In het kader van de vormgeving van dit initiatief (en mede naar aanleiding van de recente publicaties, artikelen en incidenten) staat de Nederlandse ambassade in New Delhi in regelmatig contact met vertegenwoordigers van lokale en internationale ngo’s en bedrijven alsmede de ILO en andere internationale organisaties om na te gaan op welke manier de problematiek het meest effectief onder de aandacht kan worden gebracht en kan worden aangepakt. Door de grote politieke gevoeligheid, met name in de Indiase deelstaat Tamil Nadu, liepen verschillende eerdere pogingen tot dialoog tussen de verschillende stakeholders (waaronder de Indiase autoriteiten), o.a. onder leiding van de ILO, op niets uit.

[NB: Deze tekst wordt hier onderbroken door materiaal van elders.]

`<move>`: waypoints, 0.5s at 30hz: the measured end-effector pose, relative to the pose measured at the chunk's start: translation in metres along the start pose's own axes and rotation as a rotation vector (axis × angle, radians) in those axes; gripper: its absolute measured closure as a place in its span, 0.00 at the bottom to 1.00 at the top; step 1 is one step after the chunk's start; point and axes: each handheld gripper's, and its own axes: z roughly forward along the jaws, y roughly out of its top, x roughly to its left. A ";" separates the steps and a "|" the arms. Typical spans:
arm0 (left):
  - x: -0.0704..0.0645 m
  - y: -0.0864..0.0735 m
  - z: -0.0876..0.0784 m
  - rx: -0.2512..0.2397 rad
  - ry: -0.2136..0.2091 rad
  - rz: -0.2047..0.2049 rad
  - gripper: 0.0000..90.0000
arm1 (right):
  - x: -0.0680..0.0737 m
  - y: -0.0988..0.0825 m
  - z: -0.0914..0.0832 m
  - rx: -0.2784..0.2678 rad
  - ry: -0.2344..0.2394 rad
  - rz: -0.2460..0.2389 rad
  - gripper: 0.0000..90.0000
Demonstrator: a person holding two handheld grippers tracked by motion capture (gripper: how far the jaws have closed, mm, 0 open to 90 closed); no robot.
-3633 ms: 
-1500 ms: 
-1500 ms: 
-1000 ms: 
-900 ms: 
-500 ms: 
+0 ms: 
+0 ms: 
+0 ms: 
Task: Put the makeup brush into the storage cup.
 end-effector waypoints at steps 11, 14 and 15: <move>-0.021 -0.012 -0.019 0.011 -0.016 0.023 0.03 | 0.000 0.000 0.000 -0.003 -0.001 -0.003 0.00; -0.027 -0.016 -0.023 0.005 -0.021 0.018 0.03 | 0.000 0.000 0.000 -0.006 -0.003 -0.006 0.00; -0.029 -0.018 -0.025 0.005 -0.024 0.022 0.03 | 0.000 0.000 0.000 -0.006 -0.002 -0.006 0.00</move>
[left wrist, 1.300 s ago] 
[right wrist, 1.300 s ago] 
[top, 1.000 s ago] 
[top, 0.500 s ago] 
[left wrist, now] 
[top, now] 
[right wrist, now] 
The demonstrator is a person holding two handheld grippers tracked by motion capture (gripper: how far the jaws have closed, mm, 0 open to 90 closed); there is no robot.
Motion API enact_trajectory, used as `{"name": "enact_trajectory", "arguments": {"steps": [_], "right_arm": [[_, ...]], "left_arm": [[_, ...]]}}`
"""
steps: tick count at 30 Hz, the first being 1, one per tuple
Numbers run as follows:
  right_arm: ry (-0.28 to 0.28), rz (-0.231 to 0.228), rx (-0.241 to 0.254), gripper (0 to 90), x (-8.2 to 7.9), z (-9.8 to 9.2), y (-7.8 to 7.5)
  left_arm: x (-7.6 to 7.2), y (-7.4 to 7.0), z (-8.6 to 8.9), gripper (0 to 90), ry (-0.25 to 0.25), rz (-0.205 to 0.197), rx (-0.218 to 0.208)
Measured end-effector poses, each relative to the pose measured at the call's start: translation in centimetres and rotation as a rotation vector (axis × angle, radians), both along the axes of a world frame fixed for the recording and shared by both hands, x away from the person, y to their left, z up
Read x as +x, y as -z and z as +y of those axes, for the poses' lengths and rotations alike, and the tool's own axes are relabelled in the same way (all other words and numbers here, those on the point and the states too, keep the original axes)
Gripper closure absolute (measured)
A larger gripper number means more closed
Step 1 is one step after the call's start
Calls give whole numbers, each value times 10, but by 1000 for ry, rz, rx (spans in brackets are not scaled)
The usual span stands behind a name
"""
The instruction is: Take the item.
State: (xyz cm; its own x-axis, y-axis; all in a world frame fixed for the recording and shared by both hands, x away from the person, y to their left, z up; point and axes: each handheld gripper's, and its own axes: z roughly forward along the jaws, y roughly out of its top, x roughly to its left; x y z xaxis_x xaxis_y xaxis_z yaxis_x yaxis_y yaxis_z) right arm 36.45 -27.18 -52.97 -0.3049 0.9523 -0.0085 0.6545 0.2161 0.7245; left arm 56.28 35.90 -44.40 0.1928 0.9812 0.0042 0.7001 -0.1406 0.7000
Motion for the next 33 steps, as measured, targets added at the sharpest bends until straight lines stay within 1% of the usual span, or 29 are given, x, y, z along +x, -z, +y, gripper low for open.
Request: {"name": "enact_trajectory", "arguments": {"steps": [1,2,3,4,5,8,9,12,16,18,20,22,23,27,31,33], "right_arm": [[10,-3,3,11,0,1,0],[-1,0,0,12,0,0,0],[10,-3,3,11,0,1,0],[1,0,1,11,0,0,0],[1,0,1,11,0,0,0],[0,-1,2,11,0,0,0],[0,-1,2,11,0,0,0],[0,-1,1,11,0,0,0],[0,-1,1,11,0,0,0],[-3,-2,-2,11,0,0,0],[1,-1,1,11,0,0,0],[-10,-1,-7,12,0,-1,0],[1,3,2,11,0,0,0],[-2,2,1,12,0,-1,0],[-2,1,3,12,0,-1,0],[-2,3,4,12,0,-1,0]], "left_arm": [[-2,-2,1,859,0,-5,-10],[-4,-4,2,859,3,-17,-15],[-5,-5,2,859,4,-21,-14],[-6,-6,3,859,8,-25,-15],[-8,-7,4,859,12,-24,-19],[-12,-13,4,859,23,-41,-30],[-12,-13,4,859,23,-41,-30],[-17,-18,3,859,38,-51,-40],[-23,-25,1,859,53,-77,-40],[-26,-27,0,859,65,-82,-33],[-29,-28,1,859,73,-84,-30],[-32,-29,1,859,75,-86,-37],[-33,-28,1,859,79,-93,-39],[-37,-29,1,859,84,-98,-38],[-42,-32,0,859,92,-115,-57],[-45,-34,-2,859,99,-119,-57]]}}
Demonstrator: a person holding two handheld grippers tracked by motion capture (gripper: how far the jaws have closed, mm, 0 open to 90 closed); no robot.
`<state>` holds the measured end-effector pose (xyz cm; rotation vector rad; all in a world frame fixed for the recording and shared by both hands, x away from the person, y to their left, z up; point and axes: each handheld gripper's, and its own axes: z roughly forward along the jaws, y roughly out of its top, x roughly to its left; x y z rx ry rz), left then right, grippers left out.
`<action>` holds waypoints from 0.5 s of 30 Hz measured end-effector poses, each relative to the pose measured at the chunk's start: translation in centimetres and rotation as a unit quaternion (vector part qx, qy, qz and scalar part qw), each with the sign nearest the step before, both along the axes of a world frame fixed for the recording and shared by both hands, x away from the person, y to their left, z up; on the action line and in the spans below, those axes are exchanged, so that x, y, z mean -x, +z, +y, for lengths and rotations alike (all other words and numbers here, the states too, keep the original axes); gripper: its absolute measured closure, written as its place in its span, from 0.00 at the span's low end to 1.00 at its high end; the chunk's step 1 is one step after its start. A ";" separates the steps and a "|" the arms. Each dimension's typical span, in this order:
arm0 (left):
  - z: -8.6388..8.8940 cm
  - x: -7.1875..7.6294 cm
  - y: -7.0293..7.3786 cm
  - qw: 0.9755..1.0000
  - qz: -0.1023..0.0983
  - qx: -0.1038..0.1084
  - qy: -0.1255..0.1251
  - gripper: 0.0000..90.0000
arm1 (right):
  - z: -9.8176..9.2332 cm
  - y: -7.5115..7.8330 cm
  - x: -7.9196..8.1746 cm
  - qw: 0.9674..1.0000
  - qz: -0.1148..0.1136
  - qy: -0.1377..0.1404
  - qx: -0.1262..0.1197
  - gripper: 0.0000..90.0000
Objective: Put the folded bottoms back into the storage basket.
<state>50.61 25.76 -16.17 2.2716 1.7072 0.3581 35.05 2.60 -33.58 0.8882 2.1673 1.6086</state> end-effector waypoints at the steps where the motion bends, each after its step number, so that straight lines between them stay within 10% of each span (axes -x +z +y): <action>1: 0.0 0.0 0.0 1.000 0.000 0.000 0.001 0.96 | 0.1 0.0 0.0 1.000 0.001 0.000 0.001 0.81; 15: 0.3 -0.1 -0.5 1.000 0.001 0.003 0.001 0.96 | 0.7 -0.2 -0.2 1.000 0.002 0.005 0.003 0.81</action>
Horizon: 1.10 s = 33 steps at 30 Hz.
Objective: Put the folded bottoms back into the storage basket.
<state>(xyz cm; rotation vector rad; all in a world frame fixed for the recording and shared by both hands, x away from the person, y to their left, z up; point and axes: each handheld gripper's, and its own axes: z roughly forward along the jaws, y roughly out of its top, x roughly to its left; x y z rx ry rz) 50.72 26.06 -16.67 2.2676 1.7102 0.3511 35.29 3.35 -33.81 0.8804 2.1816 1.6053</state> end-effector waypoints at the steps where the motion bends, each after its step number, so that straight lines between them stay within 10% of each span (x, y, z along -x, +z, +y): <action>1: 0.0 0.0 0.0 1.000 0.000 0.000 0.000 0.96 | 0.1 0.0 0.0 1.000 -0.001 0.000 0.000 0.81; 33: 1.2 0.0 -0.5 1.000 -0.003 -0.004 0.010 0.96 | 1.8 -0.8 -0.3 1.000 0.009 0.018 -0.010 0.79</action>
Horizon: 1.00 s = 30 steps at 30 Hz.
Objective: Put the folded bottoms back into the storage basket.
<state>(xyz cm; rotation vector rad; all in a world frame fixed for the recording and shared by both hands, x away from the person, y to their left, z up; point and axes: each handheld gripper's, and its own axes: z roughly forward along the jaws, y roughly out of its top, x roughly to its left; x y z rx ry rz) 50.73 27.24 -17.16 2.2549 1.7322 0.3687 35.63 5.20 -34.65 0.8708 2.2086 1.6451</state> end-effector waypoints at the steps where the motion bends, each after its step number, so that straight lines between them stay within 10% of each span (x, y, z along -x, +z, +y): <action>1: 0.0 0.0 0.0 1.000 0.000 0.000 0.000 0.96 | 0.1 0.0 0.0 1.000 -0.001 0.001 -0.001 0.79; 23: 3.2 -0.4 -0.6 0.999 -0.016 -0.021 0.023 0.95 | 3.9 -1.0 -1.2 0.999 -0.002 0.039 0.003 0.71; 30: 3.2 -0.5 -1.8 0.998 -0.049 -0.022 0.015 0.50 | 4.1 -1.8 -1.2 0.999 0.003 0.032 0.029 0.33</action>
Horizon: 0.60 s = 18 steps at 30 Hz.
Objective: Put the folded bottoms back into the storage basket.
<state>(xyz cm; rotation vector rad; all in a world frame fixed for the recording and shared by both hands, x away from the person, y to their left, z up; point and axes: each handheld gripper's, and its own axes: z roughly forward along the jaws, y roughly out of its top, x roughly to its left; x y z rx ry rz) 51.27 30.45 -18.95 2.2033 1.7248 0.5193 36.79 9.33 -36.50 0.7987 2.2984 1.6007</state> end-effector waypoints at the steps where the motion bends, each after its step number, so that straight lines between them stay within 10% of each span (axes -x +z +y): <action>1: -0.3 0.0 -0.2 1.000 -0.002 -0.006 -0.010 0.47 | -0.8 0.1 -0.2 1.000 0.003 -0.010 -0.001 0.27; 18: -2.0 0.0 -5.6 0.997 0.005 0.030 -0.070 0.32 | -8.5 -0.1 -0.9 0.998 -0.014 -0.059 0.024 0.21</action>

Wat is de uitkomst van het overleg met de brancheorganisaties VGT, Modint en Inretail2 over het vergroten van de betrokkenheid bij onder meer de werkgroep «gebonden arbeid» onder het Plan van Aanpak? Welke bedrijven zijn inmiddels aangesloten en welke activiteiten worden ondernomen? Welke stappen onderneemt u zelf om een actieve aanpak van de betrokken bedrijven te vergroten?
Op dit moment nemen O’Neill en branchevereniging VGT (mede namens Modint en InRetail) actief deel aan de werkgroep «gebonden arbeid» waarbinnen wordt overlegd en meegedacht over hoe aan te sluiten bij het bovengenoemde initiatief.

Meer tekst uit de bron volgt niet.